Monday, September 28, 2009

"Realism of Distance, Realism of Immediacy"

Review of Flannery O'Connor's Mystery and Manners (excerpt)

by Joyce Carol Oates

Originally published in The Southern Review, Winter 1971
Copyright © by Joyce Carol Oates

"The prophet is a realist of distances."
—Flannery O'Connor

Flannery O'Connor died in 1964. Reading and rereading this book is a moving experience: not only is Mystery and Manners (Occasional Prose of Flannery O'Connor, selected and edited by Sally and Robert Fitzgerald) a valuable and exciting collection of essays in itself, it is a testament to the deep humanity of Miss O'Connor, to the modesty and wisdom and gentle humor that lay behind her vivid, sometimes repulsive fictional accomplishments. Her death at the age of thirty-nine is one of our bitterest losses. It is impossible to guess, given the body of work she has left and the evidence of shrewd, speculative intelligence in these essays, just how far she might have gone; as it is she remains one of our finest writers, though she has not written any single "masterpiece."

Mystery and Manners is a collection of essays, lectures, critical articles, and notes by Miss O'Connor, dealing with a variety of subjects: raising peacocks, regional writing, the nature of literature, the teaching of literature, the peculiar problems of religious writers, and even a long essay about a terribly afflicted but somehow beautiful child named Mary Ann. Miss O'Connor's writing is direct and startling in its simplicity. She is not pretentious. She is not even very dogmatic, though she is certain of a few things and repeats them in one way or another—the beginning of human knowledge is through the senses, and art must operate through the senses, beginning and ending humbly.

Miss O'Connor's writing is incarnational—a celebration of the distant in terms of the immediate.
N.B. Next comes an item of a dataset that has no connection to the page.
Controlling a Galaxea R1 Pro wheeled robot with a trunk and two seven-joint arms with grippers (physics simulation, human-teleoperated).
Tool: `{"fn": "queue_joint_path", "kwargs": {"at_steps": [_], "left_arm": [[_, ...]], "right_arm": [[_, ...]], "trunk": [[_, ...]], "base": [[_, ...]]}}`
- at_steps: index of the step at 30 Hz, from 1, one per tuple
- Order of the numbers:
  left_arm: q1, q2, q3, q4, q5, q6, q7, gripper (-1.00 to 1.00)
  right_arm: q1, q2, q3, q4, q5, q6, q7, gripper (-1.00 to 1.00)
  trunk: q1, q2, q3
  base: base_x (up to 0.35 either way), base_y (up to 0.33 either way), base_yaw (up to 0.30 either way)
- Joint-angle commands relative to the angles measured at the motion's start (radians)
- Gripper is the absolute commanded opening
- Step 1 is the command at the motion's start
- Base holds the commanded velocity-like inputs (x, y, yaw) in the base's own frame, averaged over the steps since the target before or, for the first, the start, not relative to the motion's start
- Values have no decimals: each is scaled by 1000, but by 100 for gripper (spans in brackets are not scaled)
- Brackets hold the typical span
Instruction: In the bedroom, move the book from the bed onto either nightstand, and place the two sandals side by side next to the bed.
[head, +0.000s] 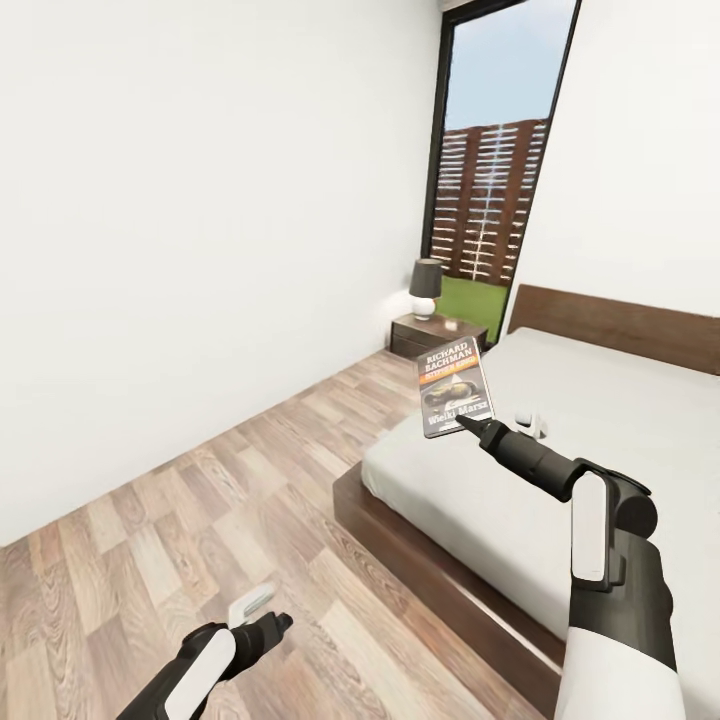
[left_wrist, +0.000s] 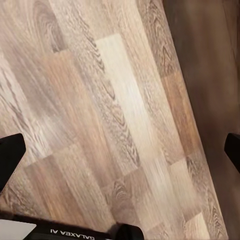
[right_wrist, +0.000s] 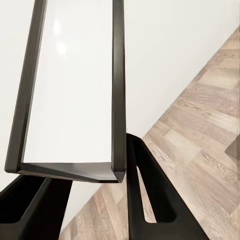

It is not important whether her fiction mirrors an accurate sociological world (does it?—doesn't it?), because its territory is not really Georgia; "Georgia" is the surface of the mystery. She states again and again that fiction concerns itself with mystery.

The mystery of the divine is dramatized through the immediate, through the manners of a region (the best American writing is always regional). Miss O'Connor remarks in "The Teaching of Literature" that Henry James once wrote of a hypothetical young woman of the future who would be taken out for airings in a flying-machine, but "would know nothing of mystery or manners."

The mystery he was talking about is the mystery of our position on earth, and the manners are those conventions which, in the hands of the artist, reveal that central mystery.

There is much in this excellent book that cannot be drawn together except arbitrarily. A "realist of distances," Miss O'Connor possessed a devastating eye for the immediate; here are some scattered remarks that seem exceptionally worthwhile:

The writer can choose what he writes about but he cannot choose what he is able to make live ....

Manners are of such great consequence to the novelist that any kind will do.

Unless we are willing to accept our artists as they are, the answer to the question, "Who speaks for America today?" will have to be: the advertising agencies.

I think that every writer, when he speaks of his own approach to fiction, hopes to show that, in some crucial and deep sense, he is a realist ....

The presence alone of Faulkner in our midst makes a great difference in what the writer can and cannot permit himself to do. Nobody wants his mule and wagon stalled on the same track the Dixie Limited is roaring down.

I find that most people know what a story is until they sit down to write one.

. . . there's a certain grain of stupidity that the writer of fiction can hardly do without, and this is the quality of having to stare, of not getting the point at once.

Everywhere I go I'm asked if I think the universities stifle writers. My opinion is that they don't stifle enough of them.

Where there is no belief in the soul, there is very little drama.